Required work:
Report the number of lines in these entries that contain "camera". Write only the number.

Data:

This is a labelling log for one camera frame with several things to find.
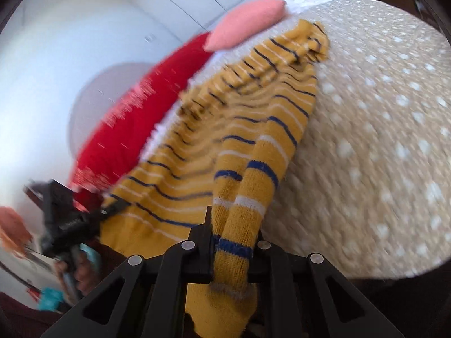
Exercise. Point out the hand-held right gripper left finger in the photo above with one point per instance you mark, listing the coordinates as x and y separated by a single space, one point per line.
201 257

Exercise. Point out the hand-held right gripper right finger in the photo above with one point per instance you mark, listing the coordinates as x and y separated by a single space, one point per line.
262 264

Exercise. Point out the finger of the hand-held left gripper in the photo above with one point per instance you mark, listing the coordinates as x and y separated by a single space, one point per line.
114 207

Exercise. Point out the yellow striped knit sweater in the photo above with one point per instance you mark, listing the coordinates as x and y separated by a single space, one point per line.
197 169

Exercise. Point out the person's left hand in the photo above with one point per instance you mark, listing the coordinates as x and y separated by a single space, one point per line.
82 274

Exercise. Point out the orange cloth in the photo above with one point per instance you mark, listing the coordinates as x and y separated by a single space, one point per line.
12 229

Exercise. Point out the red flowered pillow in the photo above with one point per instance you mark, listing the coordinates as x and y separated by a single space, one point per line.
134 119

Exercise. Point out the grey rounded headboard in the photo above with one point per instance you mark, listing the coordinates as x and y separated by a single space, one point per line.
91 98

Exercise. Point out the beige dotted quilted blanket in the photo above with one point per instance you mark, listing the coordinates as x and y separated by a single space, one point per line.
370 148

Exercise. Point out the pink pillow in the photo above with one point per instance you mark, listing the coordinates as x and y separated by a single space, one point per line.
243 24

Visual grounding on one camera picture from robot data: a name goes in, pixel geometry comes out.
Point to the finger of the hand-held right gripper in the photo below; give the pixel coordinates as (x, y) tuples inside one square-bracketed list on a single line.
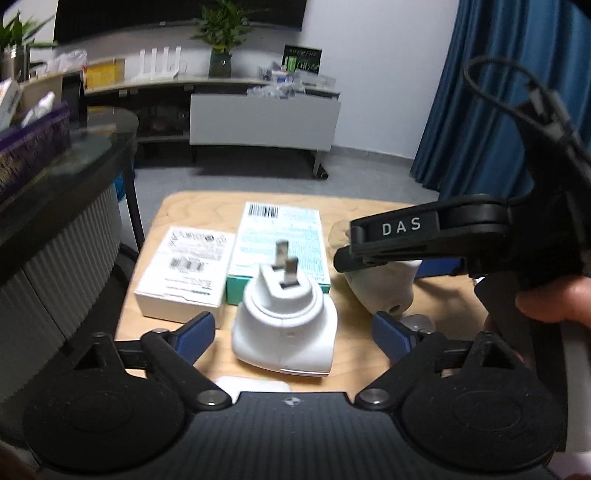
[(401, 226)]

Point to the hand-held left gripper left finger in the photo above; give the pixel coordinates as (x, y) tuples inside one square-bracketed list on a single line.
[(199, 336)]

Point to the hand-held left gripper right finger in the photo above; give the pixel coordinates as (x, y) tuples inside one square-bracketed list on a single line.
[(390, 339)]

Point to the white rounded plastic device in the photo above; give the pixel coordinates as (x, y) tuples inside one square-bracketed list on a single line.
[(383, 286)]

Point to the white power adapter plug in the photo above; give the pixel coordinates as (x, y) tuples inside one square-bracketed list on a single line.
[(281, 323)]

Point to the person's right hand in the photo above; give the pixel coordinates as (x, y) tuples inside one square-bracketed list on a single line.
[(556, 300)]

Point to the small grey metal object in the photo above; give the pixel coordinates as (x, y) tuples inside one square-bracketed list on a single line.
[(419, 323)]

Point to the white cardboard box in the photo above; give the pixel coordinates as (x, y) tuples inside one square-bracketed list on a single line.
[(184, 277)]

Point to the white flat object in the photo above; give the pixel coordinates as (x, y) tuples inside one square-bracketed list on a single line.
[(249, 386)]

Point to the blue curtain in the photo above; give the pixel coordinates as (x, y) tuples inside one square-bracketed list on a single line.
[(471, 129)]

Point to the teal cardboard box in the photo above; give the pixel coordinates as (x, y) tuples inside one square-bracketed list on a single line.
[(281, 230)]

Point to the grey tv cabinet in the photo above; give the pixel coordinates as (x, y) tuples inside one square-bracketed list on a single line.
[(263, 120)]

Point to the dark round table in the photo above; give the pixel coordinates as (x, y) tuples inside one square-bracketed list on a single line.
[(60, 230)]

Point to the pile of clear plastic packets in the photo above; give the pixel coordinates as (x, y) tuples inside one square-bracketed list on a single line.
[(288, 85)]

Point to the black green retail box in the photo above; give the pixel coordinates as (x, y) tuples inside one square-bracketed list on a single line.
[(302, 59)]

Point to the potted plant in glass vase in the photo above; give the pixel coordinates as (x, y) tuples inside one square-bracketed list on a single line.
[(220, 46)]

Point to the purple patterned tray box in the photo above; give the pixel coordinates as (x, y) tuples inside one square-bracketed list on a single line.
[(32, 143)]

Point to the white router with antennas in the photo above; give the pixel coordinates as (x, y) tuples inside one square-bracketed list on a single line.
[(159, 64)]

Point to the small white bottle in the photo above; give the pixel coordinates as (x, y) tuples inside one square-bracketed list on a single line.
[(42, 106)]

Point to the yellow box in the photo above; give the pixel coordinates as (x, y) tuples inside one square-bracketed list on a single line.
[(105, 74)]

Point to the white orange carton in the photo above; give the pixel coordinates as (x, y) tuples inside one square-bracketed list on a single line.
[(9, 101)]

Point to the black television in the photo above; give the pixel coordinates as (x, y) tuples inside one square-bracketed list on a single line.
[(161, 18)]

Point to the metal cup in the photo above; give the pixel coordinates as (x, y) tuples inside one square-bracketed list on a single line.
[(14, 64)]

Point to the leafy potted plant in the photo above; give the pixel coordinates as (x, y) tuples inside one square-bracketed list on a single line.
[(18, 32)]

Answer for the task:
2